Qiu Wei, Chen Hugh, Dincer Ayse Berceste, Lundberg Scott, Kaeberlein Matt, Lee Su-In
Paul G. Allen School of Computer Science and Engineering, University of Washington, Seattle, WA USA.
Microsoft Research, Redmond, WA USA.
Commun Med (Lond). 2022 Oct 3;2:125. doi: 10.1038/s43856-022-00180-x. eCollection 2022.
Unlike linear models which are traditionally used to study all-cause mortality, complex machine learning models can capture non-linear interrelations and provide opportunities to identify unexplored risk factors. Explainable artificial intelligence can improve prediction accuracy over linear models and reveal great insights into outcomes like mortality. This paper comprehensively analyzes all-cause mortality by explaining complex machine learning models.

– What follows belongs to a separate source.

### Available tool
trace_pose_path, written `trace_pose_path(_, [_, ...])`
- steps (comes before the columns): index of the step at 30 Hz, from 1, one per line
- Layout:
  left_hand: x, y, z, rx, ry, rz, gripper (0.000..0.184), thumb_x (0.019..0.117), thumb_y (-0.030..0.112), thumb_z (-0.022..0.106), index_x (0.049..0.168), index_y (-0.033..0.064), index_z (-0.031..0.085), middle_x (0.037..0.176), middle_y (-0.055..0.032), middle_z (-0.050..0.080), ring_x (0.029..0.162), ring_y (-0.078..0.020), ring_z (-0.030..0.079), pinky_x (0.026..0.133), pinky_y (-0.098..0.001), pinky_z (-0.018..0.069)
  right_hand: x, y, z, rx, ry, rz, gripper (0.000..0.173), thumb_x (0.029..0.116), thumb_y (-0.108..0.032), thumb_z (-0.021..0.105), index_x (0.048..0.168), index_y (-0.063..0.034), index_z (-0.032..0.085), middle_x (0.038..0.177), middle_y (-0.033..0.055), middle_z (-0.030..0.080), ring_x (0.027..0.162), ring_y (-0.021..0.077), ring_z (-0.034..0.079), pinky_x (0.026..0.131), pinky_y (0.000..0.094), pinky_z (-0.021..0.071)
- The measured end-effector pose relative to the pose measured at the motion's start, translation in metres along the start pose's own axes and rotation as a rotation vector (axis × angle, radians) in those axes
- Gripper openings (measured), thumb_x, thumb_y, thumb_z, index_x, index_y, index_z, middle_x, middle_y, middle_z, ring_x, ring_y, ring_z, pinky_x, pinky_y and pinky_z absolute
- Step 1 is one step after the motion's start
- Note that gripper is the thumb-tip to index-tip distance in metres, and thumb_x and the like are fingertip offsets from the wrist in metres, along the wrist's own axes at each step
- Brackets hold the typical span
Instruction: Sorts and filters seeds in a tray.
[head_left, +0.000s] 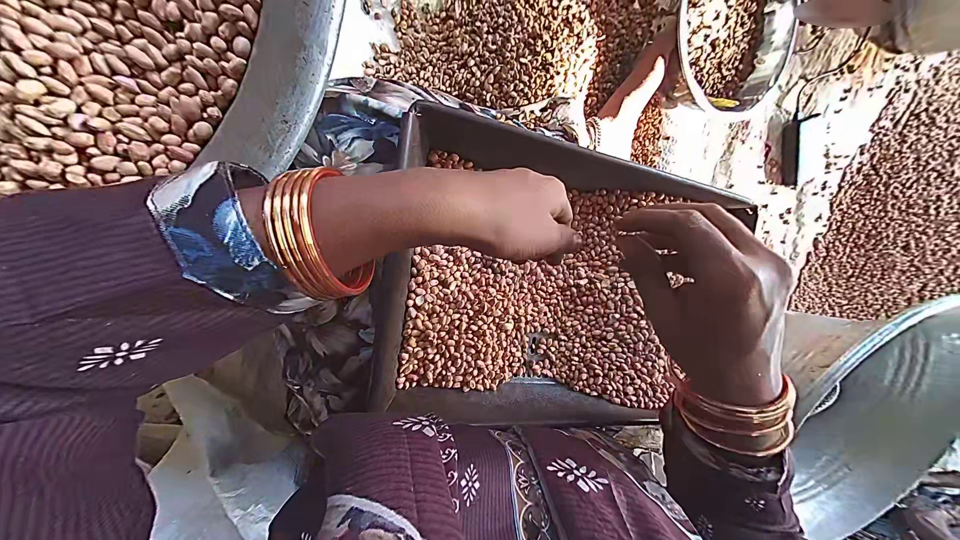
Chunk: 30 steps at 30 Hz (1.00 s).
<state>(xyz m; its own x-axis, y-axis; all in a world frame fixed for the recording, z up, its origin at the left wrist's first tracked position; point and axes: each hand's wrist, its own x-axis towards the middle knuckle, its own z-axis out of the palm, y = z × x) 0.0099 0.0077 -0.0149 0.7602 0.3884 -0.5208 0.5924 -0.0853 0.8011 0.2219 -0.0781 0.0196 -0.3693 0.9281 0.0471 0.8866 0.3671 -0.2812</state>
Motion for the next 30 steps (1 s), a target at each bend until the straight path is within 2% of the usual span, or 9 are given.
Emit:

We propose the IMPACT framework that uses XAI technique to explain a state-of-the-art tree ensemble mortality prediction model. We apply IMPACT to understand all-cause mortality for 1-, 3-, 5-, and 10-year follow-up times within the NHANES dataset, which contains 47,261 samples and 151 features.
We show that IMPACT models achieve higher accuracy than linear models and neural networks. Using IMPACT, we identify several overlooked risk factors and interaction effects. Furthermore, we identify relationships between laboratory features and mortality that may suggest adjusting established reference intervals. Finally, we develop highly accurate, efficient and interpretable mortality risk scores that can be used by medical professionals and individuals without medical expertise. We ensure generalizability by performing temporal validation of the mortality risk scores and external validation of important findings with the UK Biobank dataset.

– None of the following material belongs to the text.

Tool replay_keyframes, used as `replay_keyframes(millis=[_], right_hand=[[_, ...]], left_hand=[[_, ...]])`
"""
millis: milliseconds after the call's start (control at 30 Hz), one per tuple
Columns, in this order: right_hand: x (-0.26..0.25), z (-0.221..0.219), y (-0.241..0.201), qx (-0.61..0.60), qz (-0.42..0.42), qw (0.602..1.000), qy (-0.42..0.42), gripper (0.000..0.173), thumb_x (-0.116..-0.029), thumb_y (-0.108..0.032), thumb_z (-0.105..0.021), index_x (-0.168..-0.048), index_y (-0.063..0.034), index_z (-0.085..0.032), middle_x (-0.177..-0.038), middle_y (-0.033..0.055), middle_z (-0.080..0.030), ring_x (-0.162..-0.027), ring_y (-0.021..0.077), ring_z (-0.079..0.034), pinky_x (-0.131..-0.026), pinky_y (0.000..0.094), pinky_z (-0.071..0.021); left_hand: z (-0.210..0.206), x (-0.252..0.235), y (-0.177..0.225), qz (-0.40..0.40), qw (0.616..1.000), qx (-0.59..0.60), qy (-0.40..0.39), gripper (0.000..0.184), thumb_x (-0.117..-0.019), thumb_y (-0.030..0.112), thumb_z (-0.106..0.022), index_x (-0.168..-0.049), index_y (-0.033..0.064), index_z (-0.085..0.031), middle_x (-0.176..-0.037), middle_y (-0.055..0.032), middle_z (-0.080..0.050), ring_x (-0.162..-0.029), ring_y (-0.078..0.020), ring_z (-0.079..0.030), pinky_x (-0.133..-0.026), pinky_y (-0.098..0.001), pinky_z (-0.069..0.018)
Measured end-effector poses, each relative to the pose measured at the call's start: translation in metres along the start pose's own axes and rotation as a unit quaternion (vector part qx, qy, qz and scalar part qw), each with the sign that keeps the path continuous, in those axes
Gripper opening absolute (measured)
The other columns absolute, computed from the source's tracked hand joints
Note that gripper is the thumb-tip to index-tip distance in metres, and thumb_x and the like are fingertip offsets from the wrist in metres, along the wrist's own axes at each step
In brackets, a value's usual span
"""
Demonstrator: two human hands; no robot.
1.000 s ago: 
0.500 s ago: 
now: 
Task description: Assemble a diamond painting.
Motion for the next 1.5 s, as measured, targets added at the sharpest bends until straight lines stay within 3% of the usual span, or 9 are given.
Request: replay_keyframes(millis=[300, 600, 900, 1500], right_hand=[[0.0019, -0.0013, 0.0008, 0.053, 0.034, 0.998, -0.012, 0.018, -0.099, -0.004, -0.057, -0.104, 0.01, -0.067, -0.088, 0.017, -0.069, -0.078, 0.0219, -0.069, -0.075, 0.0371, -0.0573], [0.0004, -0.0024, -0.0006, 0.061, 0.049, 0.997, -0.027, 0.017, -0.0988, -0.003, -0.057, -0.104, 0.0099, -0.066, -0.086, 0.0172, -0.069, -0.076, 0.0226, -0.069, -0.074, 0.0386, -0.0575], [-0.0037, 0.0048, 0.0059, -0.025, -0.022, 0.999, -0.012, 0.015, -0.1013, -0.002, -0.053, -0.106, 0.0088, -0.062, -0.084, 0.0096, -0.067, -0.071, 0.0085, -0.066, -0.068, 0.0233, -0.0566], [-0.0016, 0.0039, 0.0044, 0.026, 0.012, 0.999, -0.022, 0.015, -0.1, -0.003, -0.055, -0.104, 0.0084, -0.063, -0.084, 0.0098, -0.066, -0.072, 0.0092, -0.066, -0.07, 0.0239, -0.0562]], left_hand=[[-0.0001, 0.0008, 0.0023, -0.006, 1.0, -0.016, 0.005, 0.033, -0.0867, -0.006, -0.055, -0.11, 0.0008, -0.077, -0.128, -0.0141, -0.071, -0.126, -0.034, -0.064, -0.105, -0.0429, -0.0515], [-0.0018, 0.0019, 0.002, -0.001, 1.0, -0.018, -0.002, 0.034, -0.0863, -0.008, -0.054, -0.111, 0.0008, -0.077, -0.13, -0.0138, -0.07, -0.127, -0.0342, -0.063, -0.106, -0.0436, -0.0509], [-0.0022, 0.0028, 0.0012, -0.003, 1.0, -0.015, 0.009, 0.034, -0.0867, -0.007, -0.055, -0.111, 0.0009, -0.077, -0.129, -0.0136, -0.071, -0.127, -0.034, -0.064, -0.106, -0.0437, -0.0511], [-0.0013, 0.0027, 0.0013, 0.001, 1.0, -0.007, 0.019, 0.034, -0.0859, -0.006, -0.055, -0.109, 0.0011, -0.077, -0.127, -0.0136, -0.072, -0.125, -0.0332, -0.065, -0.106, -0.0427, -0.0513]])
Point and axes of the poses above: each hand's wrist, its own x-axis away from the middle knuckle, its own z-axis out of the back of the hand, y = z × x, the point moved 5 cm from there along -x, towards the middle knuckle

IMPACT's unique strength is the explainable prediction, which provides insights into the complex, non-linear relationships between mortality and features, while maintaining high accuracy. Our explainable risk scores could help individuals improve self-awareness of their health status and help clinicians identify patients with high risk. IMPACT takes a consequential step towards bringing contemporary developments in XAI to epidemiology.
与传统上用于研究全因死亡率的线性模型不同,复杂的机器学习模型可以捕捉非线性相互关系,并为识别未被探索的风险因素提供机会。可解释人工智能可以提高预测准确性,超越线性模型,并揭示有关死亡率等结果的深刻见解。本文通过解释复杂的机器学习模型,全面分析全因死亡率。
我们提出了IMPACT框架,该框架使用可解释人工智能技术来解释一种先进的树集成死亡率预测模型。我们应用IMPACT来了解美国国家健康与营养检查调查(NHANES)数据集中1年、3年、5年和10年随访期的全因死亡率,该数据集包含47261个样本和151个特征。
我们表明,IMPACT模型比线性模型和神经网络具有更高的准确性。使用IMPACT,我们识别出了几个被忽视的风险因素和相互作用效应。此外,我们确定了实验室特征与死亡率之间的关系,这可能意味着需要调整既定的参考区间。最后,我们开发了高度准确、高效且可解释的死亡率风险评分,可供医学专业人员和没有医学专业知识的个人使用。我们通过对死亡率风险评分进行时间验证以及使用英国生物银行数据集对重要发现进行外部验证来确保其普遍性。
IMPACT的独特优势在于其可解释的预测,它能够洞察死亡率与特征之间复杂的非线性关系,同时保持高准确性。我们的可解释风险评分可以帮助个人提高对自身健康状况的自我认知,并帮助临床医生识别高风险患者。IMPACT朝着将可解释人工智能的当代发展引入流行病学迈出了重要一步。